With the first line below as the start and the line containing "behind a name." as the end, copy every line between them exactly, ends included.

Start of Given information

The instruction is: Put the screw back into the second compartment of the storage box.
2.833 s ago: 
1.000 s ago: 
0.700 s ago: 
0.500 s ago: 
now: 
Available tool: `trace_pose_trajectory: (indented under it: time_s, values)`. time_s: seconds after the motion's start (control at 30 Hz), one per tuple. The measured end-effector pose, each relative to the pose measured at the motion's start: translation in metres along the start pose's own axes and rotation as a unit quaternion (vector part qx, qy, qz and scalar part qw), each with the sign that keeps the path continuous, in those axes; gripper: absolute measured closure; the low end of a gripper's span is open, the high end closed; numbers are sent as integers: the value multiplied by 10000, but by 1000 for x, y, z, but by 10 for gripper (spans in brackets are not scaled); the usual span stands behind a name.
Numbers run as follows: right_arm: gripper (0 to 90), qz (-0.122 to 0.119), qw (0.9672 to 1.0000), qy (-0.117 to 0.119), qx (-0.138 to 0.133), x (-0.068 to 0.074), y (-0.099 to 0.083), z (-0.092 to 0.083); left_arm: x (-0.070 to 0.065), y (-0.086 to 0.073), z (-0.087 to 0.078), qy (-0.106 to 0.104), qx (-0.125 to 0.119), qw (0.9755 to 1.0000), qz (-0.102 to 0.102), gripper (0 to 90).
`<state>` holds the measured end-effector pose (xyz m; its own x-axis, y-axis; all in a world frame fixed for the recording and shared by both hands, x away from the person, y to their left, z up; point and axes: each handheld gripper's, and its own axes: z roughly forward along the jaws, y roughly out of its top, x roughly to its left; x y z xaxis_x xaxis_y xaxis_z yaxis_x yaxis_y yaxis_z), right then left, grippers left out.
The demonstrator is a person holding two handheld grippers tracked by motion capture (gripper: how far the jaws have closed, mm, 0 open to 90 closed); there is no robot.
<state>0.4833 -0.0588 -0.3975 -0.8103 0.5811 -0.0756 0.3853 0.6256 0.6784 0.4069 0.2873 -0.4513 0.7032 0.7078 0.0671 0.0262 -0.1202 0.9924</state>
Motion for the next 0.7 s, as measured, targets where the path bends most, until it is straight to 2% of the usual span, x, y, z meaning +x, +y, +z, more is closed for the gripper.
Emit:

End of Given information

◆ Solution for this task:
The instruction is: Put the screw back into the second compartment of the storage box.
2.833 s ago: 
1.000 s ago: 
0.700 s ago: 
0.500 s ago: 
now: 
Available tool: `trace_pose_trajectory: (indented under it: time_s, values)`. time_s: seconds after the motion's start (control at 30 Hz), one per tuple. The measured end-effector pose, each relative to the pose measured at the motion's start: translation in metres along the start pose's own axes and rotation as a unit quaternion (vector part qx, qy, qz and scalar part qw), each with the sign that keeps the path continuous, in those axes; gripper: absolute measured closure; the low end of a gripper's span is open, the high end closed; numbers are sent as integers: the value multiplied by 10000, but by 1000 for x, y, z, but by 10 for gripper (spans in brackets are not scaled); the usual span stands behind a name.

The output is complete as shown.